Provided information -
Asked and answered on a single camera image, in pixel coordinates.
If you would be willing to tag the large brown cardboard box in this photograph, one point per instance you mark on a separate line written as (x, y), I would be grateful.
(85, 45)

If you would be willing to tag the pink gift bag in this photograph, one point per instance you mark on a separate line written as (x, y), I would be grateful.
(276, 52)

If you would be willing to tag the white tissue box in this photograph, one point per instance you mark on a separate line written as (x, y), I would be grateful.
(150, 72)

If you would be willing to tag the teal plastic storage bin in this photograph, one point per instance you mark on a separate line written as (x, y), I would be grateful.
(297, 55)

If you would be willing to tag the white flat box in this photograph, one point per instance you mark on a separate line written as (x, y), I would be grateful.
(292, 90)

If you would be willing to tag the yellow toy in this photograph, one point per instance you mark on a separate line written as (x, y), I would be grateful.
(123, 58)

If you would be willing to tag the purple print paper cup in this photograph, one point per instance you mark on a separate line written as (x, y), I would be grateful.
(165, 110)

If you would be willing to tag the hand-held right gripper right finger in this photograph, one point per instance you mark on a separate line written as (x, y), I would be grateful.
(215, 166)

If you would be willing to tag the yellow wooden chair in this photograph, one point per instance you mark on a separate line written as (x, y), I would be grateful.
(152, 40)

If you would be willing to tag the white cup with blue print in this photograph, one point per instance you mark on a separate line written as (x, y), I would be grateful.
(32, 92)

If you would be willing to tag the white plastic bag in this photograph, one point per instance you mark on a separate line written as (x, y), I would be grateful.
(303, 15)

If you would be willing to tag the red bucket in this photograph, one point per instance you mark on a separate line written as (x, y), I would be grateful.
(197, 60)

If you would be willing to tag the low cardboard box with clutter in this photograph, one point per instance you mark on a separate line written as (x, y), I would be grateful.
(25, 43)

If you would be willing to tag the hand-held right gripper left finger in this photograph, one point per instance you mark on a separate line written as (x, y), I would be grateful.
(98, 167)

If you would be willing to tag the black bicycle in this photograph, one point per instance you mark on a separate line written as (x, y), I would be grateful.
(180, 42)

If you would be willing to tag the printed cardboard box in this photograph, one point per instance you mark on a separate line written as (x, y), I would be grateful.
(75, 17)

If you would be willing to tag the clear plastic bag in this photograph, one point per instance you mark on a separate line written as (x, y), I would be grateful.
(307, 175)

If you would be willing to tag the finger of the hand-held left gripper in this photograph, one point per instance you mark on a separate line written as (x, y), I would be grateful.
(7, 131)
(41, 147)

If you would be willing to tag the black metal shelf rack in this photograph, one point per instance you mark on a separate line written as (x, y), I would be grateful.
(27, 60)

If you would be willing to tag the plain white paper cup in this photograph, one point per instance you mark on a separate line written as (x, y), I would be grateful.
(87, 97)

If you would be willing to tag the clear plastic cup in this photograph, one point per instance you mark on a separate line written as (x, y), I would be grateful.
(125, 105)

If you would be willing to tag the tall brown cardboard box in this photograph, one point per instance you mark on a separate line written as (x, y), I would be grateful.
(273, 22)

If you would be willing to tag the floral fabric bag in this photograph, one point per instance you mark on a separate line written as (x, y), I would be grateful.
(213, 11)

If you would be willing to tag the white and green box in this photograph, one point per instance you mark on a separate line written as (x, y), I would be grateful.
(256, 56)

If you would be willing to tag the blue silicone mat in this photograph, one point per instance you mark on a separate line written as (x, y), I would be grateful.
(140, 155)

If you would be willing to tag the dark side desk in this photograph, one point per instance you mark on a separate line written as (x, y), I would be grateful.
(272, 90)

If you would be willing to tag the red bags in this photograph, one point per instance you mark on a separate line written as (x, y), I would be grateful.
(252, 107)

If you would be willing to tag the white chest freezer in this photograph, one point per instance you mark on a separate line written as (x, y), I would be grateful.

Instructions for the task - Repeat, exactly as they stand, the line that contains "If you would be willing to tag the clear plastic cup" and all the lines after it in the data above.

Exercise result -
If you would be willing to tag the clear plastic cup in this photograph, one point per instance you mark on a separate line written as (x, y), I would be grateful.
(125, 105)

If you would be willing to tag the tall brown cardboard box in this photograph, one point per instance you mark on a separate line written as (x, y), I would be grateful.
(273, 22)

If you would be willing to tag the floral fabric bag in this photograph, one point per instance you mark on a separate line written as (x, y), I would be grateful.
(213, 11)

If you would be willing to tag the white and green box in this photograph, one point per instance you mark on a separate line written as (x, y), I would be grateful.
(256, 56)

If you would be willing to tag the blue silicone mat in this photograph, one point per instance you mark on a separate line written as (x, y), I would be grateful.
(140, 155)

If you would be willing to tag the dark side desk in this photograph, one point per instance you mark on a separate line written as (x, y), I would be grateful.
(272, 90)

If you would be willing to tag the red bags in this photograph, one point per instance you mark on a separate line written as (x, y), I would be grateful.
(252, 107)

If you would be willing to tag the white chest freezer in this photograph, one point per instance you mark on a separate line written as (x, y), I would be grateful.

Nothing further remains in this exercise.